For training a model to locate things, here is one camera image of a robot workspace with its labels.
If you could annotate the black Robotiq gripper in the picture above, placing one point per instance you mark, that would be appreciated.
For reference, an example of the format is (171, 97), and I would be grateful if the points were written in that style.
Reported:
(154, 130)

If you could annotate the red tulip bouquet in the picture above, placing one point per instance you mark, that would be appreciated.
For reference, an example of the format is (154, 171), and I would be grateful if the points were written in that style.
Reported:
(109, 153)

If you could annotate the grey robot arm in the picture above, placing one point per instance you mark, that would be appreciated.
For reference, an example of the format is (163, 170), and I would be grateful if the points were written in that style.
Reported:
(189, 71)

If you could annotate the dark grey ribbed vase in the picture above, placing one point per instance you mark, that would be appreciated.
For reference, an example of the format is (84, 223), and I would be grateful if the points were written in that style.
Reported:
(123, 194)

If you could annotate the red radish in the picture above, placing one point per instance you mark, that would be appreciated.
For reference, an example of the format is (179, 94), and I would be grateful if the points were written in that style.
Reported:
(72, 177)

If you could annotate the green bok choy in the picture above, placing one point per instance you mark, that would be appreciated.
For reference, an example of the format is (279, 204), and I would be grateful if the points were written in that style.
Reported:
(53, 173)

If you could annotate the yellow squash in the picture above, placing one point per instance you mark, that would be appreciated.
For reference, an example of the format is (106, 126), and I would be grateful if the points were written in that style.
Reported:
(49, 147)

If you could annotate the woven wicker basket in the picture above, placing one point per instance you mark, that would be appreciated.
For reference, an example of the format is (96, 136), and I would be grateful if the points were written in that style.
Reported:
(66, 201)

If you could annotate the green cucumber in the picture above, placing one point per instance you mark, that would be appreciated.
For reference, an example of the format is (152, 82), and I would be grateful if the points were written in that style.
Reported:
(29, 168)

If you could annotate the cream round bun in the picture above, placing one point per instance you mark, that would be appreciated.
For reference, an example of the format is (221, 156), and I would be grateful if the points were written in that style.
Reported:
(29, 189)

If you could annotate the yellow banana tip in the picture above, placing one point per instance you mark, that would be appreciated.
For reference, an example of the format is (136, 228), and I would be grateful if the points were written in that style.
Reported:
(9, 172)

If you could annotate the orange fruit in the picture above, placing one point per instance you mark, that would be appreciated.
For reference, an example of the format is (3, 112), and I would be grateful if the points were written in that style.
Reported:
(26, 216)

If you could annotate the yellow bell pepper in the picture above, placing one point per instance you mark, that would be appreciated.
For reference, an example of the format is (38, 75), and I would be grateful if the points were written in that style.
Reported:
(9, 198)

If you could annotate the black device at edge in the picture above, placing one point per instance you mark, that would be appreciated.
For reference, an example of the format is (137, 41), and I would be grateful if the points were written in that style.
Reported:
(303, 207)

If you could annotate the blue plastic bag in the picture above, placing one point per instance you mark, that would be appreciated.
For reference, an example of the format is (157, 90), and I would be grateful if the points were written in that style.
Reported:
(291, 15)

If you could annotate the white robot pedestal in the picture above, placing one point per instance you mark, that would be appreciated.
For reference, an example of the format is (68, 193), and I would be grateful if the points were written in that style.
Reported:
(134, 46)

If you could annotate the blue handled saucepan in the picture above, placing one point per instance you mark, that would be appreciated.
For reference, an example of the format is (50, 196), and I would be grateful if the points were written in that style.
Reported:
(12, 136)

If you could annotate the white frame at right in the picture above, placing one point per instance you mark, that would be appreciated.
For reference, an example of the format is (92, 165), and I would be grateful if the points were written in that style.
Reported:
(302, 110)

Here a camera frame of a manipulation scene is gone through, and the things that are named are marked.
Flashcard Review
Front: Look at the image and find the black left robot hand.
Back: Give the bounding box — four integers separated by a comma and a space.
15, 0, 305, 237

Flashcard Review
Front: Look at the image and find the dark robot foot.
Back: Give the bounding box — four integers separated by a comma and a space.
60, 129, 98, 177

#### WHAT THE TASK ASKS
Reproduce exactly the section above that begins at the line containing "For reference, an example of the format is (157, 90), and" and ends at the line containing "Front: Look at the image and find the black", leaving out all other lines.

#### RESULT OF THIS EXERCISE
For reference, an example of the format is (157, 90), and I would be grateful if the points were written in that style.
Reported:
(291, 15)

If you could annotate the white robot pedestal in the picture above, placing one point per instance you mark, that would be appreciated.
For reference, an example of the format is (68, 193), and I would be grateful if the points were written in that style.
Reported:
(134, 46)

If you could annotate the blue handled saucepan in the picture above, placing one point per instance you mark, that would be appreciated.
For reference, an example of the format is (50, 196), and I would be grateful if the points were written in that style.
Reported:
(12, 136)

If you could annotate the white frame at right in the picture above, placing one point per instance you mark, that would be appreciated.
For reference, an example of the format is (92, 165), and I would be grateful if the points were written in that style.
Reported:
(302, 110)

Here a camera frame of a manipulation scene is gone through, and the things that are named are marked.
Flashcard Review
Front: Look at the image and find the black left robot hand.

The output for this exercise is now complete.